Angela Breslin, who owns PoshPaws dog groomers in Rathcoole, will travel to Crufts in March 2022 after qualifying in the Belfast show with her Irish setter, Seoidín, last weekend.
Seoidín, who’s name means ‘little gem’ in Irish, was bought by Angela as a present to herself for her 40th birthday two years ago.
“I bought him as a show dog and trained him and managed him through different shows and qualifications and Crufts was always the main goal,” Angela told The Echo.
Speaking about Seoidín’s training to qualify for Crufts, Angela explained: “It is basically ring craft and handling. He gets trained every day, and it all comes from his fitness, diet, coat management and temperament.
“In ring craft he has to be standing correctly and moving correctly. It is all a points-based system to get them to a breed standard, which is what is agreed globally as the perfect example of that specific breed and the idea of it is to protect breeds.
“There is a lot of Crufts breeding at the moment with cockapoos and stuff like that, so this is the opposite of that – it is to keep the breeds as pure as possible,” explained Angela.
As part of the competition, the dogs must be fit to perform the jobs for which they were originally bred. Seoidín is a gun dog – which is a dog trained to retrieve game for a gamekeeper or the members of a shoot and must remain lean and have muscle in certain places.
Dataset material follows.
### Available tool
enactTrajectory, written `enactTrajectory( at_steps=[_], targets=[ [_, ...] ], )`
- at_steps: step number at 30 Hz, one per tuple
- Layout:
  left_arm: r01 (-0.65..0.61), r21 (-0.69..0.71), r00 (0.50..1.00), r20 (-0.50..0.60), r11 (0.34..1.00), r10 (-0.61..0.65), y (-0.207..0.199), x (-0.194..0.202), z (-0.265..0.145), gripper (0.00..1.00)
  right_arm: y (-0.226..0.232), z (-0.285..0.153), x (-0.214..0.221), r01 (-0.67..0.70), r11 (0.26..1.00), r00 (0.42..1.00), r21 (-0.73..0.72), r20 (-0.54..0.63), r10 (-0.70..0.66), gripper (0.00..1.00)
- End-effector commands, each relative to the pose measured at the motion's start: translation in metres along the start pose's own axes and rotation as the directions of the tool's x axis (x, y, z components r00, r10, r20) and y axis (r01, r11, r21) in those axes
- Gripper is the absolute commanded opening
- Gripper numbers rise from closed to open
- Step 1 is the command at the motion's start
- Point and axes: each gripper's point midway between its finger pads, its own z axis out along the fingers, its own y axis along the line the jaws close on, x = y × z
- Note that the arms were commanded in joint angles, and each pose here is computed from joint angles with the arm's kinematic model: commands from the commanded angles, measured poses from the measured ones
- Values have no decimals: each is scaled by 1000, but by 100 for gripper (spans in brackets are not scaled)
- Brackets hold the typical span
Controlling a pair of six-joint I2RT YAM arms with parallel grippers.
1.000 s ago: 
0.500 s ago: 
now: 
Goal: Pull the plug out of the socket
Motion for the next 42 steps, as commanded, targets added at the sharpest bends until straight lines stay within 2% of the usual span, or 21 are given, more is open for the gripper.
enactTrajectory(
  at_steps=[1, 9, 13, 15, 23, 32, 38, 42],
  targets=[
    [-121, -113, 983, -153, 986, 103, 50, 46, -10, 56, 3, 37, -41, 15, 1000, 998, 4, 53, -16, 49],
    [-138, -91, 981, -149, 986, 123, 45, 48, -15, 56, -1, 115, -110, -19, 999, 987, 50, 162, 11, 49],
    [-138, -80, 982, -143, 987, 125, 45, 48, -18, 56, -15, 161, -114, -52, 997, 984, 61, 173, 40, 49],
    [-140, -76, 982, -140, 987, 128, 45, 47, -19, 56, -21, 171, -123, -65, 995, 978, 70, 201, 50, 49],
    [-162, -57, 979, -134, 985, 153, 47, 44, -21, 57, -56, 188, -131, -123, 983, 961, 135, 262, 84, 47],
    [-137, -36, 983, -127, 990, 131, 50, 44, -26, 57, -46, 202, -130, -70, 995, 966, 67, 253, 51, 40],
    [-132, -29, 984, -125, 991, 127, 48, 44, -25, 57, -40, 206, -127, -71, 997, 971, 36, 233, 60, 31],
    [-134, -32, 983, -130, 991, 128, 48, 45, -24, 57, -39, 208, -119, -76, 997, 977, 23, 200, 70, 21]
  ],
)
“It is kind of a balancing act between making sure that he is running up mountains but also not tangling his coat, so every time I bring him out, he has to be washed, conditioned and blow dried afterwards,” said Angela.
“Where my passion comes from is coat maintenance and as a groomer, I am always trying to get dogs up to a certain standard. I am always talking about coat care, nutrition and food because a good coat comes from the right care and grooming.”
Rathcoole Community Centre have facilitated Angela and Seoidín throughout their training for Crufts by allowing them to train at the centre before it opens in the morning.
“Before anybody gets up at 7am they allow me into Rathcoole Community Centre and the idea behind that is because it gets him used to a centre. You can train in your garden or a car park, but when he goes to a show it is that floor that they have in the community centre.
“All your training could go out the window if he is not used to a particular floor in the arena. It was brilliant that they could facilitate us.”